The efficiency gains that AI tools can create in the early stages of delivery are fairly definitive. But what’s less clear is whether downstream processes will be able to keep up. That tension became particularly evident in Harness’ recent State of DevOps Modernization 2026 report.

Driving without a seatbelt

Analysing the data, Harness saw a clear pattern emerging where more frequent use of AI coding tools does correlate with faster deployment. But it also leads to increased strain across downstream delivery processes.

The report found that 45% of “very frequent” users of AI coding tools deploy daily or even more frequently, compared with 32% of “frequent” users and 15% of “occasional” users. On the surface, that looks like a clear sign of reduced friction and accelerated delivery.

But speed of delivery by itself does not provide a complete measure of engineering team productivity and success.
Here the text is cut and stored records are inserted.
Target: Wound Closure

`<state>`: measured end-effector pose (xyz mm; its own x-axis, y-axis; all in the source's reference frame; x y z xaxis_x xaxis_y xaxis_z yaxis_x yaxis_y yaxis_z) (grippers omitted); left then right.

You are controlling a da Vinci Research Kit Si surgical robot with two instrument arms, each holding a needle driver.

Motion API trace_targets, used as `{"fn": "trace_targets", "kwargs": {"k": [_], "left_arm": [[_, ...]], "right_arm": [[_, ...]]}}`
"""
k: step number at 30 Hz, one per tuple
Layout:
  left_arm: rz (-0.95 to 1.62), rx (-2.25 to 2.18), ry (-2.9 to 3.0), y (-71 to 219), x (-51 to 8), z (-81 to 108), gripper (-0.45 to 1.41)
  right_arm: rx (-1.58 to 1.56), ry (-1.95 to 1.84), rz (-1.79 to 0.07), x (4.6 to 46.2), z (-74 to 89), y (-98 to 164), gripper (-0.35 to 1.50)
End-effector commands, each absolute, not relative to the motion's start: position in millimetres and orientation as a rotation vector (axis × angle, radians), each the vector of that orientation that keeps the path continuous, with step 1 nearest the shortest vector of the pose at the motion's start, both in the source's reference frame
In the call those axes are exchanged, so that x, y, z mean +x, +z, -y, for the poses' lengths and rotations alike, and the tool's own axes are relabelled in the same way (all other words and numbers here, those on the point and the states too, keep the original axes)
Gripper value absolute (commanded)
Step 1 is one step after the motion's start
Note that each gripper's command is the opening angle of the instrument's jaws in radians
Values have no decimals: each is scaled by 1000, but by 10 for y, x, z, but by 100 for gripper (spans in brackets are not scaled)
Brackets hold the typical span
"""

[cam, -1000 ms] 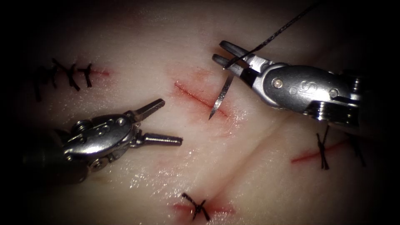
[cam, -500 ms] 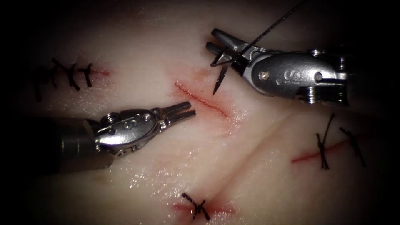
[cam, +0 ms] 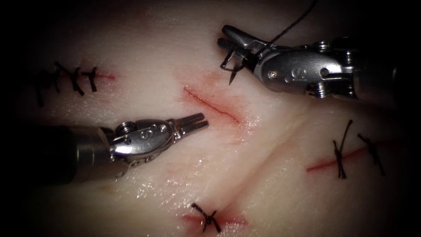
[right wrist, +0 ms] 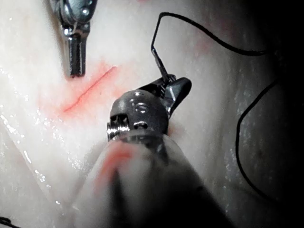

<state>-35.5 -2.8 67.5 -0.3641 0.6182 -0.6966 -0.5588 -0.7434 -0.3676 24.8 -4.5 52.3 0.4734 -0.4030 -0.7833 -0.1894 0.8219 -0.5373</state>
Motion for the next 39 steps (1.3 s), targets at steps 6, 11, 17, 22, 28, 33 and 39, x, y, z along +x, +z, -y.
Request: {"fn": "trace_targets", "kwargs": {"k": [6,11,17,22,28,33,39], "left_arm": [[90,-1124,2141,684,-359,30,10],[94,-1123,2137,683,-357,31,10],[94,-1126,2139,684,-356,34,10],[104,-1128,2130,684,-355,36,10],[111,-1135,2131,683,-353,38,10],[116,-1139,2133,681,-350,42,10],[123,-1140,2130,679,-347,43,10]], "right_arm": [[-658,-142,-1087,254,36,534,-35],[-663,-148,-1083,254,36,536,-35],[-682,-151,-1079,254,35,538,-35],[-700,-174,-1071,254,39,539,-35],[-713,-203,-1064,255,48,549,-35],[-731,-232,-1057,258,65,568,-35],[-754,-267,-1038,265,90,589,-35]]}}
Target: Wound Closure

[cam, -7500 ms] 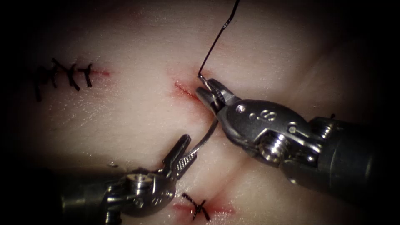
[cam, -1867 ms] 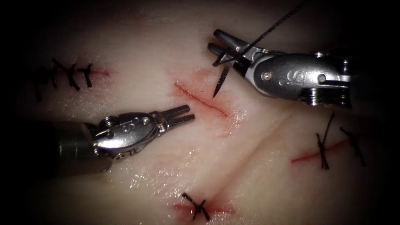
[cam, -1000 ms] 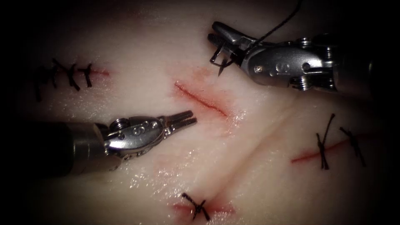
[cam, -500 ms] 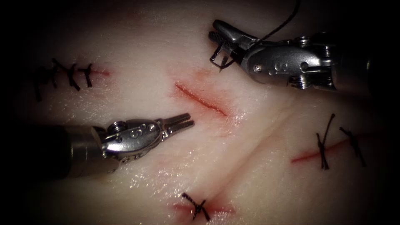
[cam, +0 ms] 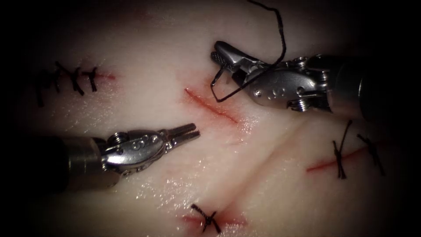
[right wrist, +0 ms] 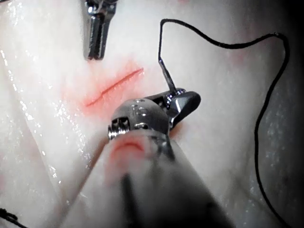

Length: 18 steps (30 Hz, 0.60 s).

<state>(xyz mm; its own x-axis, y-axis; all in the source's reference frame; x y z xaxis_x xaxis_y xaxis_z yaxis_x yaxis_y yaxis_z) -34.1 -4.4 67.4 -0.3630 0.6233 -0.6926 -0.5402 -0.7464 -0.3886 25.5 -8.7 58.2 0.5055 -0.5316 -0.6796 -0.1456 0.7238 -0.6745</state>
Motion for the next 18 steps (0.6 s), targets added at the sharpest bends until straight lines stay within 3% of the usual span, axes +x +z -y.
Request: {"fn": "trace_targets", "kwargs": {"k": [1,14,18], "left_arm": [[123,-1141,2130,679,-347,44,10],[123,-1128,2112,679,-358,26,10],[103,-1137,2133,687,-373,29,-1]], "right_arm": [[-751,-271,-1026,266,95,596,-35],[-638,-142,-1044,265,122,634,-35],[-596,-88,-1063,263,122,642,-35]]}}
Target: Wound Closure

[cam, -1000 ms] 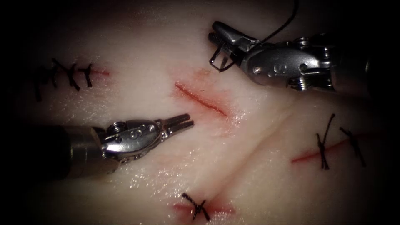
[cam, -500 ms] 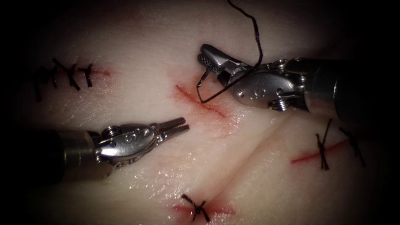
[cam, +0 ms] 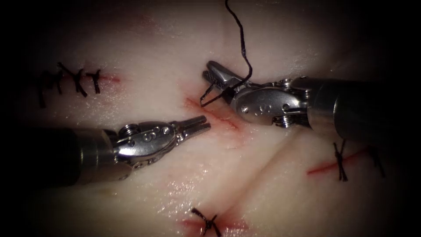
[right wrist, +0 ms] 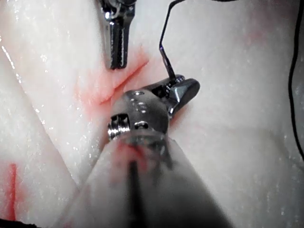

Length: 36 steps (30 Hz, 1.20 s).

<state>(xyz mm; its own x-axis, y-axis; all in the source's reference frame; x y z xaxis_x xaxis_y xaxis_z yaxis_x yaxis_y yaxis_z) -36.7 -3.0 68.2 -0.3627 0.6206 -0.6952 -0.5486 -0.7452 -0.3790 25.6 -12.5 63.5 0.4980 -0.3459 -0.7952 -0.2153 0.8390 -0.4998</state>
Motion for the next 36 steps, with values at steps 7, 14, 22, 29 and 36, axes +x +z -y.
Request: {"fn": "trace_targets", "kwargs": {"k": [7,14,22,29,36], "left_arm": [[118,-1109,2175,701,-368,35,-6],[126,-1005,2248,730,-338,55,-6],[116,-956,2262,749,-331,57,-8],[113,-944,2261,751,-331,62,-8],[112,-940,2260,750,-329,63,-8]], "right_arm": [[-531,-48,-1080,258,130,649,-35],[-522,-17,-1093,251,130,648,-35],[-524,-3,-1100,252,134,642,-35],[-477,55,-1098,259,152,656,-35],[-403,106,-1089,260,182,691,-35]]}}
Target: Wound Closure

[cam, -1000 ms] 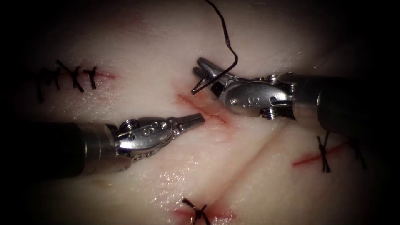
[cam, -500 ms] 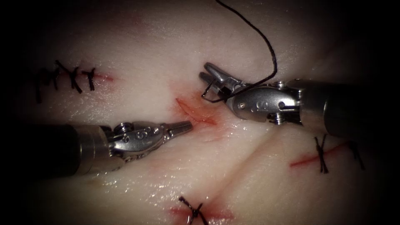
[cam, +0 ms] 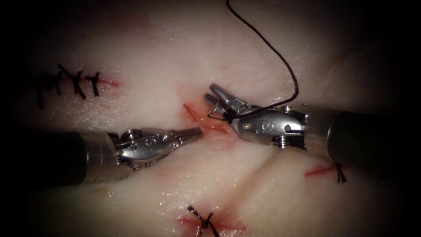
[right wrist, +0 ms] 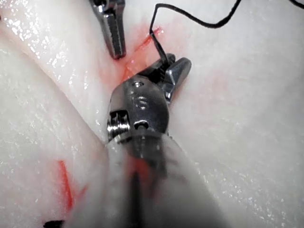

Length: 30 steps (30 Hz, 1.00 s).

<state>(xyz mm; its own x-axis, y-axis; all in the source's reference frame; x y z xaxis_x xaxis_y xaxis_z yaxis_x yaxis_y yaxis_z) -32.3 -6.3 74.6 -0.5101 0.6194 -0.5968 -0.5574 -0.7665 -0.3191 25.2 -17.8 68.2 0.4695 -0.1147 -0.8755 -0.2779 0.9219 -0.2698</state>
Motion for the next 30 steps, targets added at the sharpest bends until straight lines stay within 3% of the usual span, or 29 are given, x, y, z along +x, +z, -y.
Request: {"fn": "trace_targets", "kwargs": {"k": [1,30], "left_arm": [[111,-940,2260,751,-329,63,-8],[118,-937,2270,756,-331,74,-10]], "right_arm": [[-402,104,-1087,260,183,692,-35],[-520,154,-1160,241,106,584,-35]]}}
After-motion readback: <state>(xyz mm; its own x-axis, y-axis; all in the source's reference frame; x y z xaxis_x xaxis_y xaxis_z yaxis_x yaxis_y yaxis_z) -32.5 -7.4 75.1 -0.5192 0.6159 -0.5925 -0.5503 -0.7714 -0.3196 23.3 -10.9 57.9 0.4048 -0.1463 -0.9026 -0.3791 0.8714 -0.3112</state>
Among the engineers who use them “very frequently”, 69% say the code created by AI tools leads to deployment problems at least half of the time. That same group of respondents say that 22% of their deployments result in a rollback, hotfix, or customer-impacting incident, compared with 15% of occasional users.
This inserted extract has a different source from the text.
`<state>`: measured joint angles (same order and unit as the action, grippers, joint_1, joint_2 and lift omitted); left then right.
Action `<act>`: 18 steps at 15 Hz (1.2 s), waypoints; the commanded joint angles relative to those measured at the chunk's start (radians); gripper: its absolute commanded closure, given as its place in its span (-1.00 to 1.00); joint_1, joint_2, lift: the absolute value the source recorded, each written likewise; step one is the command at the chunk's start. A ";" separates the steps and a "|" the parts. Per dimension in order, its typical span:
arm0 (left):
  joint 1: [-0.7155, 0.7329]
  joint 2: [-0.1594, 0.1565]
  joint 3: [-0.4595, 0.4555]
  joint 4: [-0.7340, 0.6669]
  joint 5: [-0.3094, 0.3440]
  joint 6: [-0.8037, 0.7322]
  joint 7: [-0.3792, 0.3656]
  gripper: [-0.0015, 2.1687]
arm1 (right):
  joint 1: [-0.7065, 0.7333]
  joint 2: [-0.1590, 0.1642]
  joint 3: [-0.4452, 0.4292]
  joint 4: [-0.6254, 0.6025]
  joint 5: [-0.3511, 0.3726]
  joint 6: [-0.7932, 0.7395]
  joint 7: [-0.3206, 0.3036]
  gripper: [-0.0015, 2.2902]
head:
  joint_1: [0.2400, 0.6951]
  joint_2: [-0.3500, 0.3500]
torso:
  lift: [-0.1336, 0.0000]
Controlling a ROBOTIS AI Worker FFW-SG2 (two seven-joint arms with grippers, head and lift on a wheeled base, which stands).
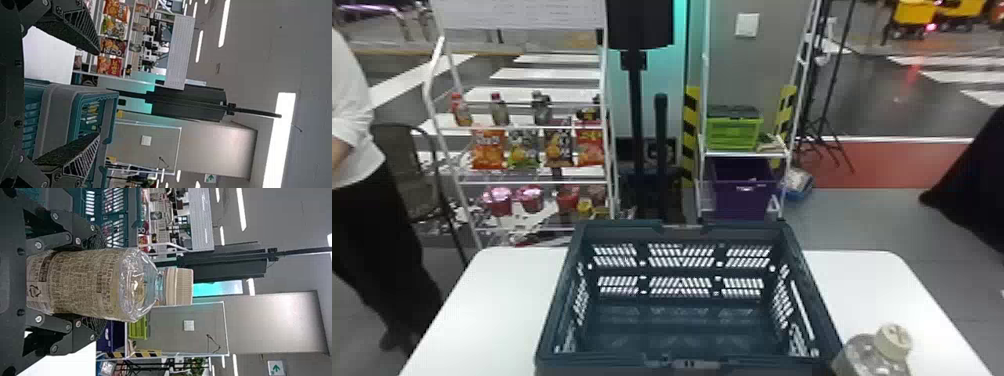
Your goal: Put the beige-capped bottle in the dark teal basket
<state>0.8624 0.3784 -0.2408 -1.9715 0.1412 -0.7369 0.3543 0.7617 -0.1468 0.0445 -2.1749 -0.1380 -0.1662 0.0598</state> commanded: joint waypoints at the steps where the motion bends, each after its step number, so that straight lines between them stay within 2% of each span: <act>1: 0.003 -0.001 0.000 0.000 0.000 -0.003 0.000 -0.85 | -0.047 0.000 0.005 -0.062 0.005 0.129 0.000 0.99 | 0.14 0.00 | 1.00; 3: 0.006 -0.001 0.000 0.002 -0.002 -0.006 0.000 -0.85 | -0.120 0.001 0.025 -0.092 0.015 0.288 0.000 0.99 | 0.14 0.00 | 1.00; 6: 0.009 -0.003 0.000 0.013 0.000 -0.018 0.000 -0.85 | -0.278 0.003 0.089 -0.145 0.046 0.610 -0.014 0.99 | 0.14 0.00 | 1.00; 11: 0.009 -0.004 0.006 0.014 0.005 -0.022 0.000 -0.85 | -0.587 0.007 0.207 -0.134 0.061 1.132 -0.075 0.99 | 0.14 0.00 | 1.00; 13: 0.006 -0.006 0.006 0.022 0.009 -0.022 0.000 -0.85 | -0.714 0.010 0.249 -0.088 0.044 1.270 -0.087 0.99 | 0.14 0.00 | 1.00; 15: 0.006 -0.009 0.006 0.025 0.009 -0.022 0.000 -0.85 | -0.826 0.049 0.253 -0.040 0.014 1.485 -0.089 0.99 | 0.14 0.00 | 1.00; 18: 0.003 -0.012 0.006 0.025 0.011 -0.022 0.000 -0.85 | -0.938 0.101 0.253 0.041 0.005 1.696 -0.089 0.99 | 0.14 0.00 | 1.00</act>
<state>0.8662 0.3679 -0.2347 -1.9467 0.1516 -0.7584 0.3543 -0.1228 -0.0721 0.2980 -2.1732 -0.1305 1.4292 -0.0291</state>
Mean time to recovery is also increased. Production incidents related to code deployments take an average of 7.6 hours to resolve for “very frequent” users of AI tools, compared to six hours for “frequent” users.

This is the velocity paradox now taking shape across engineering teams. AI is making it easier for developers to produce more code. But if CI/CD pipelines, guardrails, and recovery processes fail to evolve at the same pace, increased velocity just leads to more opportunities for production failures.

We’re driving without a seatbelt on, and that’s as sensible as it sounds.

The bottleneck has shifted downstream

Since their organisation introduced AI coding tools, around half of “very frequent” users have seen more vulnerabilities, security incidents, non-compliance issues, performance problems, and issues with code quality and efficiency. That’s not a great testament of success.

The problem isn’t that the use of AI is creating these issues – it’s that it’s exposing existing weaknesses at greater scale.

AI tools have broken the dam and unleashed a torrent of code into delivery pipelines, but downstream controls are being overwhelmed. They simply can’t contain it and deliver it safely into production.

It’s no surprise that 86% of engineering leaders and practitioners say that security and compliance checks need to be more automated to meet delivery timelines. Among “very frequent” users of AI coding tools, that rises to 92%.

There’s a clear call for more help in moving code safely through downstream delivery.

Uneven distribution across the pipeline

A large part of the problem is the uneven distribution of AI throughout the software delivery pipeline.

Code creation is by far the most common use case, with 84% of respondents using AI at least daily to write code. That adoption drops off sharply across downstream processes such as QA testing, performance and cost optimisation, and refactoring.

And that brings us to the crux of the problem. Software delivery has never been constrained by code creation alone. The downstream processes that enable engineering teams to get code into production have an equal, if not greater impact on their productivity.

As AI enables engineering teams to push more code to production, downstream bottlenecks are becoming more visible and more costly. Nearly half (47%) of “very frequent” users of AI coding tools in our report say manual downstream work has become more problematic as a result of that usage – compared to just 29% of “frequent” users.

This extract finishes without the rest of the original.